Das Kommentieren dieses Artikels wurde deaktiviert.

  • Ich bin froh das Hr. Gabriel nur im eigenen Namen spricht. Für diese Bundesregierung hatte er ja ohnehin nicht die richtige Qualifizierung. Aber warum diese Zeitung die Worte von Hrn. Gabriel so lausig kommentiert entzieht sich meiner Kenntnis. Wäre es nicht besser gewesen auf dem Zeitungsplatz über die Kinder zu schreiben welche jährlich an Mückenstichen sterben?? Ist schon schlimm wer hier alles herhalten muss um zu erklären was in Deutschland alles in Ordnung ist. Nur konkret wir er nicht. Warten wirs ab....................

  • Der junge Mann der seine eigene Partei als Wurmfortsatz von Bürgerin Merkel mit in die Bedeutungslosigkeit geführt hat, kommt nun mit Ratschlägen von wegen klare Kante zeigen. Ich lach mich schlapp!

    Das wir in D übrigens neuerdings ein "Regime" haben ist mir auch neu. Ich dachte immer wir wären eine parlamentarische Demokratie? So kann man sich täuschen. Aber die Bezeichnung "Regime Merkel" trifft es eigentlich ganz gut.
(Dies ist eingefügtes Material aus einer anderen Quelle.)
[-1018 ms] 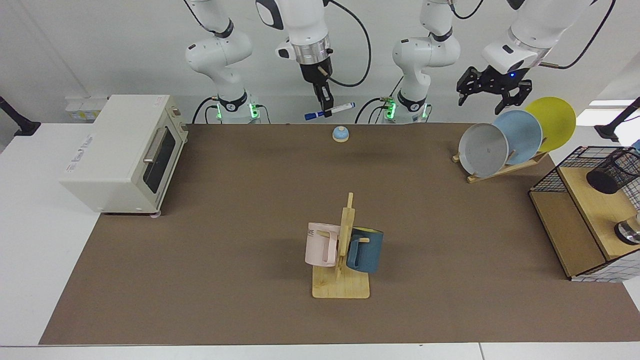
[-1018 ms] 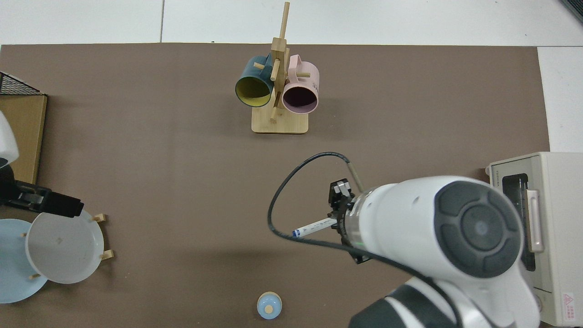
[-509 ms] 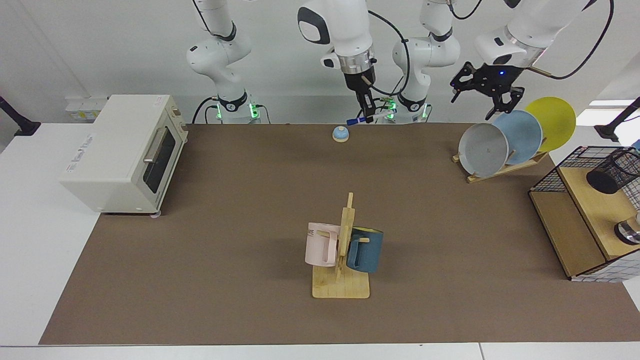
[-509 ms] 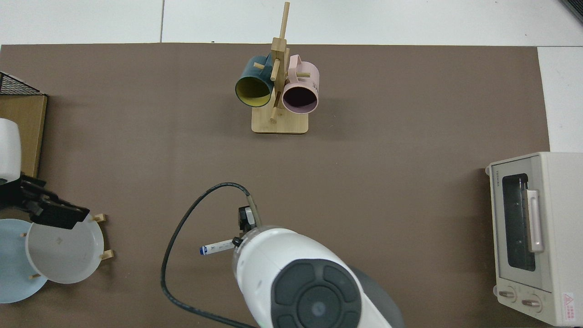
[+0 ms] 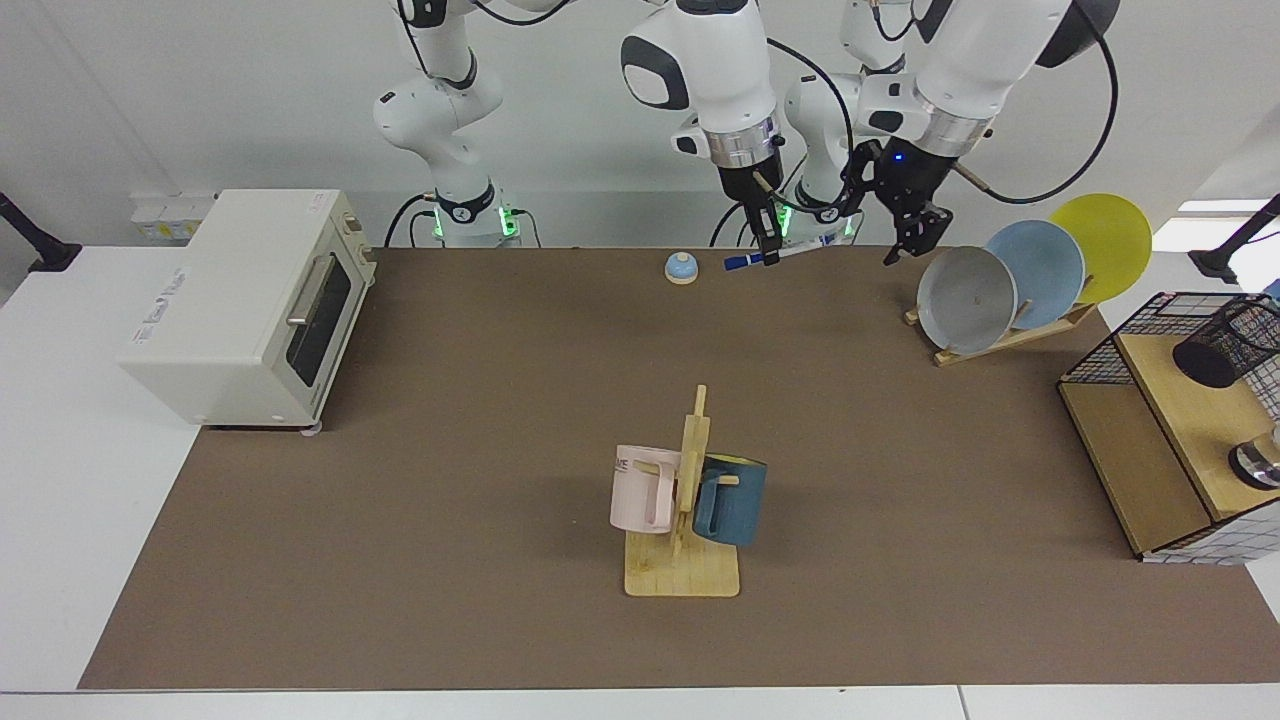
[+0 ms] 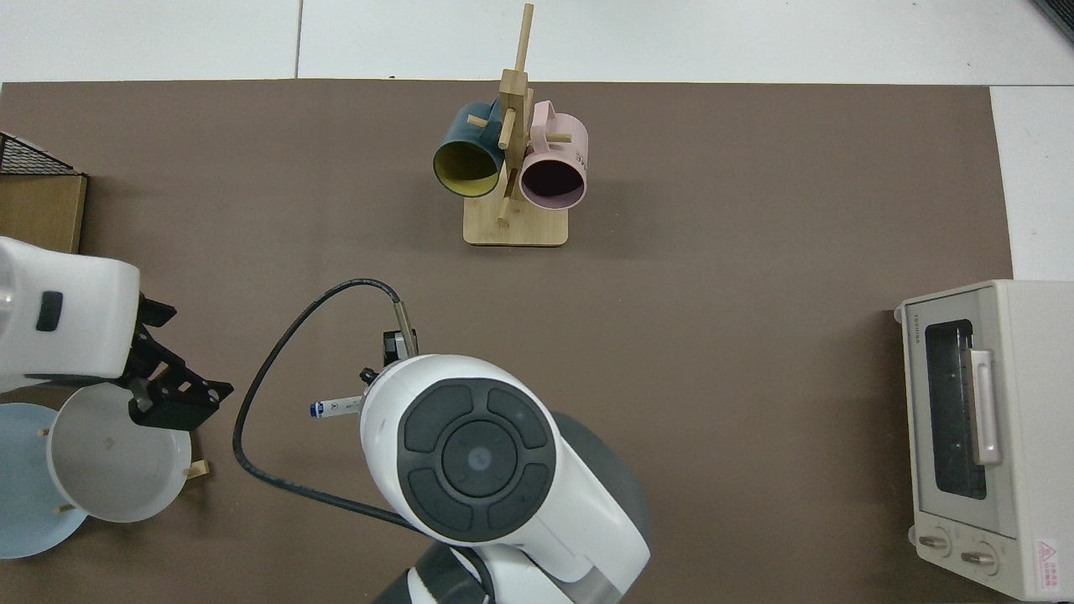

So traurig das auch ist.

    Nebenbei gesagt hat Trump die gescheiterte Militäraktion im Irak gar nicht zu verantworten. Sein klare Ansage solche Abenteuer zukünftig zu unterlassen war mit zentrales Thema in seinem Wahlkampf. Für das Dilemma Irak ist u.a. ein Herr Obama mit verantwortlich. Der auch monatelang zugeschaut hat, wie ein Haufen Irrer Namens "ISIS" den Irak überrennt.

  • Gabriel hat lange genug Zeit gehabt, für diese Stärke der EU zu arbeiten. Der Erfolg war mäßig.

  • Regimewechsel? Ja, da ist was dran. Interessant ist nur, dass vor kurzem Gabriel noch Teil des Regimes war. Gegen Trump hilft kein Labern a la Merkel. Der ist genauso unterbelichtet wie einige von Merkels Gästen. Die verstehen leider nur: "aufs Maul hauen oder aufs Mauls gehauen bekommen".

  • Ja das sehe ich genauso...insbesondere seit dem 11. September aber auch schon davor destabilisieren die USA den mittleren Osten aus ganz perfiden, egoistischen Gründen und kippen uns als Nachbarn der Region die Folgen vor die Füße. Es wird Zeit der Gegenrechnung und das wir uns wehren (z.B. mit der Digitalsteuer). Wir sollten uns nichts vormachen, wir befinden uns in einem Krieg mit Trump und seiner Nationalistischen Bewegung. Check and Balances hilft den USA aber nicht uns. Wir müssen uns verteidigen nicht mit Waffen sondern mit emotionaler Intelligenz.